The bulk of the film focuses on the concept of “odious” debt and whether the Greek people should be forced to repay fraudulent loans from which they received no direct benefit. As Debtocracy poignantly depicts, Athens and other Greek cities are experiencing a third world humanitarian crisis, with massive homelessness, hunger and untreated illness.

Odious Debt: An American Invention

Odious debt was a principle invented by the US in the early 20th century to avoid repaying Spain’s war debt after the US took possession of Cuba following the Spanish-American War. George Bush invoked it following the US occupation of Iraq. His goal was to avoid repayment of Sadam Hussein’s debts to China, France, Germany and Russia. Since then approximately a dozen countries – most notably Argentina, Ecuador and Iceland – have repudiated so-called “illegitimate” debt incurred by deposed leaders.

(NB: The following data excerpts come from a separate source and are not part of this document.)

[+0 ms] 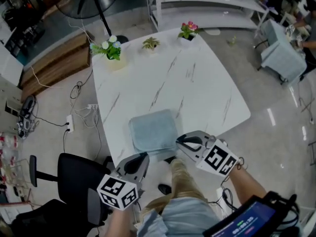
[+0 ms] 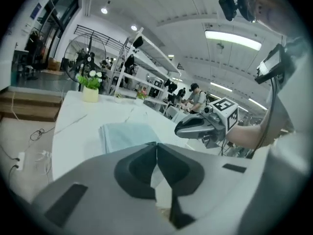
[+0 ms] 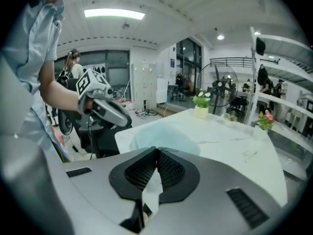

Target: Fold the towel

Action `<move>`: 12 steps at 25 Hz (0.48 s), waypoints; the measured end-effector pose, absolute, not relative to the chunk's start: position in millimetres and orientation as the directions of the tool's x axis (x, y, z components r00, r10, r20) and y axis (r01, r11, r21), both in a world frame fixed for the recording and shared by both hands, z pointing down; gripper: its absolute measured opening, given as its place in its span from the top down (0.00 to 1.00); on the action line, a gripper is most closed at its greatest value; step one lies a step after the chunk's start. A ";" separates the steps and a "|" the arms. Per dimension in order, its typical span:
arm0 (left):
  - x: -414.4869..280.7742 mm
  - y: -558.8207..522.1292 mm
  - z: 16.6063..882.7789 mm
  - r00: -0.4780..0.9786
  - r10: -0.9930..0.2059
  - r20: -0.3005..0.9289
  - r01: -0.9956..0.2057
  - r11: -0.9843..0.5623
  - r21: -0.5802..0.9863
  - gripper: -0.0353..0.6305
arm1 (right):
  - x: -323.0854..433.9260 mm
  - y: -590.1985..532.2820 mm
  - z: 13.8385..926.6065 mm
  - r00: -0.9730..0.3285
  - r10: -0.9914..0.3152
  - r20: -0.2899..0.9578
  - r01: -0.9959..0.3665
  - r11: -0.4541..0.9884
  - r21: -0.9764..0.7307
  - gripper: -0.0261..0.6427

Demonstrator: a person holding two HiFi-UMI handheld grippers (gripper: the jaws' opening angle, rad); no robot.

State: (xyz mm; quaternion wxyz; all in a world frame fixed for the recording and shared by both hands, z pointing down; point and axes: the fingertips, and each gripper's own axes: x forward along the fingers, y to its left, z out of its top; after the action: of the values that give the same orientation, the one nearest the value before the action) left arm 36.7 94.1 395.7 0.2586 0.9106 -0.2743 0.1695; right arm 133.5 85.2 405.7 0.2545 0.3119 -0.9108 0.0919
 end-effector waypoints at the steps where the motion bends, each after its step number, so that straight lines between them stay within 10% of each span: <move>1: 34.0 92.0 373.6 0.790 -0.444 0.423 -0.595 -0.720 0.356 0.93 | 138.1 79.2 383.6 -0.677 -0.557 0.481 -0.637 0.771 -0.002 0.93; 12: -3.7 70.3 108.8 0.596 -0.800 -0.074 -0.799 -0.600 0.049 0.93 | 129.1 66.5 132.4 -0.519 -0.854 -0.039 -0.851 0.512 0.115 0.93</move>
State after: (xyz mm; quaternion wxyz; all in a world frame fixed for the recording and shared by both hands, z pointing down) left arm -3.7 70.3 108.8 0.0053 0.8932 -0.4474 -0.0443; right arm 129.1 66.5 132.4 0.0110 0.4904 -0.8694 -0.0598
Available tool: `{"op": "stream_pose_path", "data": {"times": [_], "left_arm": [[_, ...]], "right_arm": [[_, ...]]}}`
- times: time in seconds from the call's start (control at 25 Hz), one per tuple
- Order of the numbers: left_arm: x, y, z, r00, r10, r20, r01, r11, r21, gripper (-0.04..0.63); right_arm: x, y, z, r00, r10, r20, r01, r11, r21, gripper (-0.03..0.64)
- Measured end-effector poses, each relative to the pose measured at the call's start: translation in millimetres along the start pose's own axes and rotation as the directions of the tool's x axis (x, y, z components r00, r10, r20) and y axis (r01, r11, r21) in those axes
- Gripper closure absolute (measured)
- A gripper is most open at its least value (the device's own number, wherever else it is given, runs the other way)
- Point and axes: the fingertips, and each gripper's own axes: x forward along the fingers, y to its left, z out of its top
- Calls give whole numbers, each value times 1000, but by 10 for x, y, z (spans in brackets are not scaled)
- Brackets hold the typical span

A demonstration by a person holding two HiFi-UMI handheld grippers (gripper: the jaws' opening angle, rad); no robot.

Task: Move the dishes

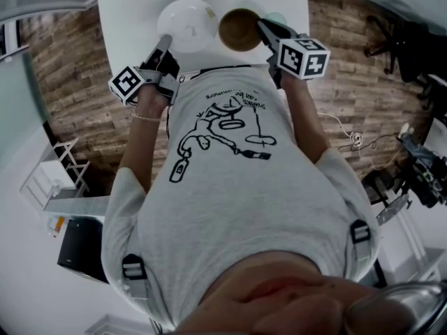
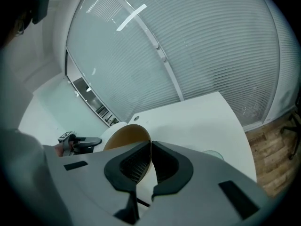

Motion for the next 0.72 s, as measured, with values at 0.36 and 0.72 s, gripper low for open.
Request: {"op": "stream_pose_path", "data": {"times": [0.36,0.72], "left_arm": [[-7,-14,10,1000,5,-5,-5,1000,20,583],[-2,-9,7,1000,11,-16,-11,1000,24,583]], "right_arm": [[116,-256,-303,999,-54,-5,54,993,103,575],[341,-502,-598,990,-129,-51,134,985,108,575]]}}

The film focuses mainly Argentina’s and Ecuador’s default on their foreign debt. In 2001 the structural adjustments the IMF forced on Argentina bankrupted the country. A popular uprising forced the Argentine president to flee (in a helicopter), and the new government declared the IMF debt illegal and unconstitutional.

When Ecuador experienced a similar economic crisis and uprising in 2007, they, too, sent their president packing in a helicopter. In 2008, their new president Rafael Correa appointed a Debt Audit Commission to study the strong arm tactics (some of which John Perkins describes in Confessions of an Economic Hit Man) that caused Ecuador to borrow billions of dollars to pay for US-built infrastructure that only benefited Ecuador’s wealthy elite. Correa’s Debt Audit Commission ascertained that only 30% of their external debt was legitimately incurred.

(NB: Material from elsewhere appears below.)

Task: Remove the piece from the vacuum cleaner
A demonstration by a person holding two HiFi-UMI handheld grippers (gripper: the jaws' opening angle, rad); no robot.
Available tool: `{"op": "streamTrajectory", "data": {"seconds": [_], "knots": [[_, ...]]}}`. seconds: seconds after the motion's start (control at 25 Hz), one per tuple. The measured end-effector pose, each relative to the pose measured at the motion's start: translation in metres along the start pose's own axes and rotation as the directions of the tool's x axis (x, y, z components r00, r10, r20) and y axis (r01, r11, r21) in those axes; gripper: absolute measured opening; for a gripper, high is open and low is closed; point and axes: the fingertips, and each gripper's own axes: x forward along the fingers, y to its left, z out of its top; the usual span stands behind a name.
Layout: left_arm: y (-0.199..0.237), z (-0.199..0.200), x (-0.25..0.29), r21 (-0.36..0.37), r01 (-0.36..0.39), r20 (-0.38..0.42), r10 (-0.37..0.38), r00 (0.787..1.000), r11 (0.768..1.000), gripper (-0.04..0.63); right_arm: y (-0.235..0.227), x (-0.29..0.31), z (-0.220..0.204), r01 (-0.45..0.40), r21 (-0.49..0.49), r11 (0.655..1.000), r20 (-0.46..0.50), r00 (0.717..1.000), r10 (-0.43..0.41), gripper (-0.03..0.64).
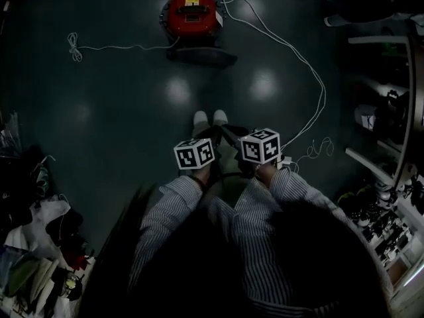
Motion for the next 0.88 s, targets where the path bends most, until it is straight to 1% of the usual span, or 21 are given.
{"op": "streamTrajectory", "data": {"seconds": [0.12,0.24,0.36,0.48,0.56,0.68,0.72,0.76,0.8,0.88], "knots": [[0.029,-0.006,0.033,-0.009,-0.032,-0.012,0.032,0.999,0.999,0.002,-0.04,0.02,-0.022,0.008,0.039,0.999,-0.047,0.999,-0.006,0.002],[0.058,-0.01,0.067,-0.003,-0.036,-0.028,0.036,0.999,0.999,0.002,-0.082,0.045,-0.038,0.025,0.074,0.997,-0.065,0.998,-0.02,0.002],[0.084,0.003,0.097,0.032,-0.027,-0.002,0.027,1.0,0.999,0.002,-0.12,0.075,-0.039,0.033,0.063,0.997,-0.062,0.998,-0.03,0.002],[0.105,0.02,0.121,0.113,-0.026,0.013,0.024,1.0,0.993,0.002,-0.155,0.103,-0.028,0.063,-0.021,0.998,-0.055,0.996,-0.064,0.002],[0.121,0.034,0.134,0.146,-0.039,0.026,0.035,0.999,0.989,0.002,-0.177,0.118,-0.012,0.096,-0.087,0.992,-0.046,0.994,-0.101,0.002],[0.143,0.06,0.149,0.153,-0.078,0.055,0.07,0.996,0.985,0.002,-0.204,0.133,0.023,0.149,-0.225,0.963,-0.005,0.988,-0.154,0.002],[0.149,0.07,0.153,0.172,-0.1,0.063,0.091,0.994,0.98,0.002,-0.211,0.136,0.036,0.165,-0.27,0.949,0.012,0.986,-0.168,0.003],[0.155,0.081,0.156,0.205,-0.131,0.071,0.119,0.99,0.97,0.002,-0.218,0.138,0.05,0.179,-0.304,0.936,0.028,0.983,-0.179,0.003],[0.159,0.093,0.159,0.247,-0.164,0.079,0.149,0.986,0.955,0.002,-0.223,0.139,0.065,0.193,-0.328,0.925,0.044,0.981,-0.189,0.009],[0.162,0.12,0.165,0.334,-0.211,0.099,0.188,0.977,0.919,0.002,-0.231,0.138,0.093,0.213,-0.365,0.906,0.069,0.977,-0.202,0.021]]}}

CADTM’s Call for a Greek Debt Audit Commission

Iric Toussaint, a French economist who participated in the Ecuadorian Debt Audit Commission, believes a major proportion of Greek debt may have been fraudulently incurred. The following evidence supports this view:

  • Nearly one billion euros of debt resulted from a risky swap (of yen and dollars for euros) Goldman Sachs persuaded Greece to make in 2001. The transaction netted Goldman Sachs $600 million in profit (see Secret Greek loan).
  • Major German and French loans were issued on condition that the Greek government incur further indebtedness to purchase hundreds of millions of euros of German and French armaments.
  • Billions of dollars of Greek debt resulted from major cost overruns on the 2004 Greek Olympics (which cost twice as much as the Sydney Olympics in 2000). These have never been explained nor investigated.
  • In 2010 a former Goldman Sachs official was hired to manage the Greek public debt authority, with the result that the entire 2010 rescue package (103 million euros) was used to bail out Greek banks.

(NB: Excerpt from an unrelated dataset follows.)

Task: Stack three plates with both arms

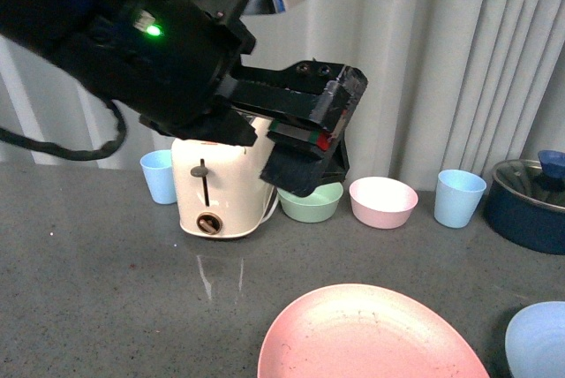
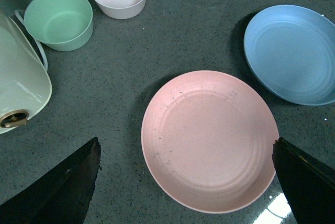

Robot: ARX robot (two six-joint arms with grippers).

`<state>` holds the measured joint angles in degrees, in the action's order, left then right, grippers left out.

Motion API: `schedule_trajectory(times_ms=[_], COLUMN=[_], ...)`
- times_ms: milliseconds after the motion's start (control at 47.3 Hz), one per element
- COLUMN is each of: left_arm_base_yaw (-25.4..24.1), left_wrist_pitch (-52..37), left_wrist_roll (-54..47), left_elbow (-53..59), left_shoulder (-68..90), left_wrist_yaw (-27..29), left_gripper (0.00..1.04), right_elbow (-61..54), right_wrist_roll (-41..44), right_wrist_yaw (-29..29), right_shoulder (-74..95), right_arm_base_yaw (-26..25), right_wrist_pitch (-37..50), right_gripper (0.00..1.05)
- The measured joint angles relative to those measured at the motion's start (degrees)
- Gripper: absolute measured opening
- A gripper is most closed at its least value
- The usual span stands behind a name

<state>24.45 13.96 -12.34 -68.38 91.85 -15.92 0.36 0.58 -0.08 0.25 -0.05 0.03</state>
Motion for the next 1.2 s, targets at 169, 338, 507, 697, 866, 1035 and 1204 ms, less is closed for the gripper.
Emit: schedule_trajectory(times_ms=[169, 338, 507, 697, 866, 1035, 1204], left_arm_base_yaw=[-1.0, -6.9, -11.1, -15.1, -17.0, -20.8, -24.3], left_wrist_pitch=[-44.1, -54.9, -55.3, -54.5, -52.5, -48.5, -44.6], left_wrist_roll=[8.8, 11.5, 11.9, 12.3, 12.3, 12.4, 12.4], left_elbow=[28.2, 43.4, 52.3, 57.8, 60.8, 63.8, 65.4], left_shoulder=[-16.9, -27.0, -33.5, -40.4, -45.4, -52.1, -57.9], left_wrist_yaw=[34.8, 34.0, 28.5, 25.4, 22.9, 19.0, 16.2], left_gripper=[0.68, 0.4, 0.04, 0.04, 0.04, 0.04, 0.04], right_elbow=[0.0, 0.0, 0.0, 0.0, 0.0, 0.0, 0.0], right_wrist_roll=[0.0, 0.0, 0.0, 0.0, 0.0, 0.0, 0.0], right_wrist_yaw=[0.1, -0.1, 0.2, 0.0, 0.0, 0.0, 0.0], right_shoulder=[0.0, 0.0, 0.0, 0.0, 0.0, 0.0, 0.0], right_arm_base_yaw=[0.0, 0.0, 0.0, 0.0, 0.0, 0.0, 0.0], right_wrist_pitch=[0.0, 0.0, 0.0, 0.0, 0.0, 0.0, 0.0], right_gripper=[0.97, 0.97, 0.97, 0.97, 0.97, 0.97, 0.97])
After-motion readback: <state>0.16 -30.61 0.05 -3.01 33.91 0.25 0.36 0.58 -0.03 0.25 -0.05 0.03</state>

The film also discusses the March 2011 call by the Committee for the Abolition of Third World Debt (CADTM) to create an audit commission to examine Greek public debt. It ends with the ominous sound of a helicopter, eerily foreshadowing the forced resignation of Greek prime minister George Papandreou last November, when CNN advised him to get a helicopter to save himself from angry protestors (see Fall of Papandreou).